A Spur gear for Cog

I’ve got tentative permission at my day job to work on improving Cog’s performance, specifically garbage collection.  The existing Squeak GC isn’t much to write home about; it has an interesting attempt at space optimization but is rather slow because it’s based on a pointer-reversal scan-mark-compact algorithm which, while it avoids the space overhead of a mark stack (implemented in the pointer reversal), ends up writing every field scanned three times, twice during scan-mark, and once during compaction, which is expensive.  Generation scavenging by comparison writes each field just once.  We have recent benchmark results at Cadence that show the VM spending 40% of its time in garbage collection (!!).  While this isn’t a good comparison, in my experience with the VisualWorks VM, HPS, I saw overheads in the 2% to 5% range on memory-intensive loads.
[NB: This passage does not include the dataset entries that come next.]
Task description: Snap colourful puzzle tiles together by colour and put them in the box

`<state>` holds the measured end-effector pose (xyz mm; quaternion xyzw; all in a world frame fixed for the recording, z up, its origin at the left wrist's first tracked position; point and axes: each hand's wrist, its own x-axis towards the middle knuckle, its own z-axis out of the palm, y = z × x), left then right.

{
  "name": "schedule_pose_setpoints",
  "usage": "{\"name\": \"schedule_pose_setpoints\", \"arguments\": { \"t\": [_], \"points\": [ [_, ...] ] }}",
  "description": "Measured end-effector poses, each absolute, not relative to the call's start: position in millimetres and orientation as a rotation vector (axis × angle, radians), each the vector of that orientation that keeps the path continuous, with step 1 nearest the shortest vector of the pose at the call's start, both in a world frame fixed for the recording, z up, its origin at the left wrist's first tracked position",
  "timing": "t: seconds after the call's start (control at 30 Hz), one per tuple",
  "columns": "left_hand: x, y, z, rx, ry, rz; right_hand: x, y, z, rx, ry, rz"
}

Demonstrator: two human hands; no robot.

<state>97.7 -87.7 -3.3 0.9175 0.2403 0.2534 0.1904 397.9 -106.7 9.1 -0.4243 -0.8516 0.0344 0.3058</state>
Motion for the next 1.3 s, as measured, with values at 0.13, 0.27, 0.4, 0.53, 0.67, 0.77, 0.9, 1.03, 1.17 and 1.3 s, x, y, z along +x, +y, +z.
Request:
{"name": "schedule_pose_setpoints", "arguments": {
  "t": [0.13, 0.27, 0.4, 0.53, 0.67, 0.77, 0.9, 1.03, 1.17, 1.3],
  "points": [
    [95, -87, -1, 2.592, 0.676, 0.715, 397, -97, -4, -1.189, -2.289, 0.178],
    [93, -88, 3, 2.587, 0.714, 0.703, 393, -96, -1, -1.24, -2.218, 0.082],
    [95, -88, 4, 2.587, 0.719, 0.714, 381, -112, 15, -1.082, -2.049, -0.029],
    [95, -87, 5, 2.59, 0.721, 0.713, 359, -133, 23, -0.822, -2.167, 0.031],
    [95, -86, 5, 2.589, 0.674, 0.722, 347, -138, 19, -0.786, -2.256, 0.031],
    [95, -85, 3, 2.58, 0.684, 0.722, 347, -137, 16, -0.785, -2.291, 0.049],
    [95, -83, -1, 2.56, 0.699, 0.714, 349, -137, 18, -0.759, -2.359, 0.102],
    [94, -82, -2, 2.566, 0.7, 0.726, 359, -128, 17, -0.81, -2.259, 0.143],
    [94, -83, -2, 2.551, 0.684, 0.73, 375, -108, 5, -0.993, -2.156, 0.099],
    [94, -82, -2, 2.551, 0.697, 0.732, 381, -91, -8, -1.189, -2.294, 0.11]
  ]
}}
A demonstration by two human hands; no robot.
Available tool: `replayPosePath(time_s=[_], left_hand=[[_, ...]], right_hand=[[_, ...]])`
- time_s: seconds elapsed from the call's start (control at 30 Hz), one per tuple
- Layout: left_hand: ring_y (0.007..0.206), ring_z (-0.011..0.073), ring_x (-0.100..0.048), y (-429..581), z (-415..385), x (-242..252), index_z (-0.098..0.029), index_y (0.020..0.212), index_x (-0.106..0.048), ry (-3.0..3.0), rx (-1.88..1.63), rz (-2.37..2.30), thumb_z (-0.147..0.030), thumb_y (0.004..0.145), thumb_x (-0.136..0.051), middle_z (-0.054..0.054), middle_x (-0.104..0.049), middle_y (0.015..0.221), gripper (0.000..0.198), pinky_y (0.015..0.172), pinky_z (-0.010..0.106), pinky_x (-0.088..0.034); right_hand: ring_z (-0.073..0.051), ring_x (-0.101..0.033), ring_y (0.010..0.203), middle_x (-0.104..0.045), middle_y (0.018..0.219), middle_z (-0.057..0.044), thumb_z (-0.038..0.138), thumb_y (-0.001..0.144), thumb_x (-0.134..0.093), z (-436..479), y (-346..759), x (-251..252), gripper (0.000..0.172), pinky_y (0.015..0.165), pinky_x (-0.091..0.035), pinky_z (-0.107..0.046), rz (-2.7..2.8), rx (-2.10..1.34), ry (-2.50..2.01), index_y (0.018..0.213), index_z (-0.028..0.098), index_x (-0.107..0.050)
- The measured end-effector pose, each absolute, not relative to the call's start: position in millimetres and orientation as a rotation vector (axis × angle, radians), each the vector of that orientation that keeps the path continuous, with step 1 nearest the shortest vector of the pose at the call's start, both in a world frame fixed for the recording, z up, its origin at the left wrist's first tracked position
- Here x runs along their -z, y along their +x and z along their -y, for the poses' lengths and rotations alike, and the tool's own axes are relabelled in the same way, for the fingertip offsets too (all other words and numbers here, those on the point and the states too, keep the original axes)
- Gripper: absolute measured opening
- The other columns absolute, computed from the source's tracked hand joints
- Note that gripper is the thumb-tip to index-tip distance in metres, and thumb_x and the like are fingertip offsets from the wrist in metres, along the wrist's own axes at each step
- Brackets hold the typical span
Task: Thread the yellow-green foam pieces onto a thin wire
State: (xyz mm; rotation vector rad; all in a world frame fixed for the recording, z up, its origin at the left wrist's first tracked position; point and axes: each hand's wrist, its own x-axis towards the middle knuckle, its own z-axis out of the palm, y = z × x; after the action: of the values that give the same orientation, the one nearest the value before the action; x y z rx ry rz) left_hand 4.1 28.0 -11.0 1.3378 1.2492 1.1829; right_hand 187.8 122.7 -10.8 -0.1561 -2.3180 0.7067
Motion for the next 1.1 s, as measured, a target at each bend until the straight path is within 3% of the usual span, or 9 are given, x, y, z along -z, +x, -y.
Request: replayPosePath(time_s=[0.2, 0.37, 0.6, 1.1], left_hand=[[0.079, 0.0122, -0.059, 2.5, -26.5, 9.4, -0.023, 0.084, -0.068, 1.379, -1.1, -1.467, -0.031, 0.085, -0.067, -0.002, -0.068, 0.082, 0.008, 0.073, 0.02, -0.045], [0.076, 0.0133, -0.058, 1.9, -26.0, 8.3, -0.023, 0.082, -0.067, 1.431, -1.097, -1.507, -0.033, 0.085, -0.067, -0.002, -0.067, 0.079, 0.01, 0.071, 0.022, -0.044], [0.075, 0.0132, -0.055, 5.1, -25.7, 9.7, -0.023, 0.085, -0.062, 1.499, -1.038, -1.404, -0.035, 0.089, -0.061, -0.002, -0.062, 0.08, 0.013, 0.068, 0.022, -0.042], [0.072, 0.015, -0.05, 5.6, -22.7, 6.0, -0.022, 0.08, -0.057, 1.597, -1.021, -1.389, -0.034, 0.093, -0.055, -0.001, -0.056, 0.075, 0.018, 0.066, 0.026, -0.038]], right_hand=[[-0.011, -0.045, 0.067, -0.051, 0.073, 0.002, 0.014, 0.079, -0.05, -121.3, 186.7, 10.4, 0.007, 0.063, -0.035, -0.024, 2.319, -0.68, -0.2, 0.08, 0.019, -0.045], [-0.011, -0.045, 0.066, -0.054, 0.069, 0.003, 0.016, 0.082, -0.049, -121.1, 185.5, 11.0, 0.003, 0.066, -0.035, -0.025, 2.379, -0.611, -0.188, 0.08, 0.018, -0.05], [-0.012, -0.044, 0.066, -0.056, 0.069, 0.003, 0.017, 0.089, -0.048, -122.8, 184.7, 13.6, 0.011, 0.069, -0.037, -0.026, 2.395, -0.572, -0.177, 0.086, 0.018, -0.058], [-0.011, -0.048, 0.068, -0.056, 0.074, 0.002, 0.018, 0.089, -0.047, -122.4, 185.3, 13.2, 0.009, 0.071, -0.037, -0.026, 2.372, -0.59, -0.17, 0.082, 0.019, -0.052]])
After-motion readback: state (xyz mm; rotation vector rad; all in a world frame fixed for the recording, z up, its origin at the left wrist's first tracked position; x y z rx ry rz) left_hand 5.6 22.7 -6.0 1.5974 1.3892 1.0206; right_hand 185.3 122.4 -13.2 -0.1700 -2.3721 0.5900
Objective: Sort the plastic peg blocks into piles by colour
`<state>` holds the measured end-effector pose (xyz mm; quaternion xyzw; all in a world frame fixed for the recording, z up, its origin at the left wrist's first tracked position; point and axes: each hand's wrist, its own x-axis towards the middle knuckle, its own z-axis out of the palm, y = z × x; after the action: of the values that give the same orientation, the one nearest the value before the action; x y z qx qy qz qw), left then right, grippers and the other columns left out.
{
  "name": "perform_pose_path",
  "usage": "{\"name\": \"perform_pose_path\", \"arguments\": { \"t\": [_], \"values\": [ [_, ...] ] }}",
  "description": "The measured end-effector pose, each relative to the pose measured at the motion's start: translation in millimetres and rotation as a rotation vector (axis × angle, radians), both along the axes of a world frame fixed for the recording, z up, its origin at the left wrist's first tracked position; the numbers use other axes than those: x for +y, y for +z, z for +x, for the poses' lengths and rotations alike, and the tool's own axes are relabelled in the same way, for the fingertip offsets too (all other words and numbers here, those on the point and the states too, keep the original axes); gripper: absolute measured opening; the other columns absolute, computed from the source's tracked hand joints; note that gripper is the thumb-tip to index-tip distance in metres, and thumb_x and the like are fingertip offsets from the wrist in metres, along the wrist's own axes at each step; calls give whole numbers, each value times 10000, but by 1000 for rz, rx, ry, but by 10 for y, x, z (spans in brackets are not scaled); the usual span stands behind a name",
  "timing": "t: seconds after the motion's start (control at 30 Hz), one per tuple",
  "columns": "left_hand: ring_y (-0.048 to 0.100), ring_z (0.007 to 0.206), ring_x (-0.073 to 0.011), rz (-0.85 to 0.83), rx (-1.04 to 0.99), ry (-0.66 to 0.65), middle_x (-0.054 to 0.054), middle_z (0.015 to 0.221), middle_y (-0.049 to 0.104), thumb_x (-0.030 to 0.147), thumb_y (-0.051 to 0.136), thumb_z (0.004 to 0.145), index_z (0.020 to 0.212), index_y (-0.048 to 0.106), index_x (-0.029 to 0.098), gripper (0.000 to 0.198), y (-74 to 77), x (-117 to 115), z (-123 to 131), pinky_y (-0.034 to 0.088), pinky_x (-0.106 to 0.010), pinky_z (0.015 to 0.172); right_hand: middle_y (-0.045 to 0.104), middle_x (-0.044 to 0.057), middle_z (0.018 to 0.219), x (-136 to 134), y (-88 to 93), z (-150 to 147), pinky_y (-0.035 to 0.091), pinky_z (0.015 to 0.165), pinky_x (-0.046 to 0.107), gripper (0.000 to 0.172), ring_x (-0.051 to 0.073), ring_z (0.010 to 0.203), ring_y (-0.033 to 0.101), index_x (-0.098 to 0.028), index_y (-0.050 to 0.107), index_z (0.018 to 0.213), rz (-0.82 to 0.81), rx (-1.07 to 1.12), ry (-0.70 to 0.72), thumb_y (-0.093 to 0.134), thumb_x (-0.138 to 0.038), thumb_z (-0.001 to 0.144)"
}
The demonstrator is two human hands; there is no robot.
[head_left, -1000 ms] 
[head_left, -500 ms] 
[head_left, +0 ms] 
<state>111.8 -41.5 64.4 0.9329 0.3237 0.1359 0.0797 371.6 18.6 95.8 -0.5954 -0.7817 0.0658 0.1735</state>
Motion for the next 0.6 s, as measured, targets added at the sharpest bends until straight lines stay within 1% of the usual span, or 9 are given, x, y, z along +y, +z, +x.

In any case a good GC should be a lot cheaper than 40% of entire execution time.

The Squeak object representation also isn’t that spiffy.  It has three header sizes, from a one to a two word header. one-word header objects must be instances of up to 31 classes (the “compact classes”); there is a  bit field in the first header word and if non-zero the class of the object is in a 31-element Array off to the side.  This is a good idea but as we’ll see it doesn’t go far enough.  If the size of the object is less than 254 bytes (and not one of the compact classes), it has a two word header, the class reference taking up a word.  Large objects have a three-word header with the full size taking a word.  The parts of the VM that deal with object access (inst var access, object indexing etc) need to be insulated from this variety; it would be a really bad idea if one had to adjust an inst var offset by the header size whenever fetching the inst var of an object, so an object pointer always points at the first word of the header.  But a memory manager must enumerate objects (e.g. privately for compaction, or as a service for allInstances) and hence needs to be able to look at the word following an object and tell what kind of header its got.  So the Squeak format puts the header size in the least significant two bits of all header fields.  Hence when fetching the class of a two- or three-word header the VM must mask off the least significant two bits.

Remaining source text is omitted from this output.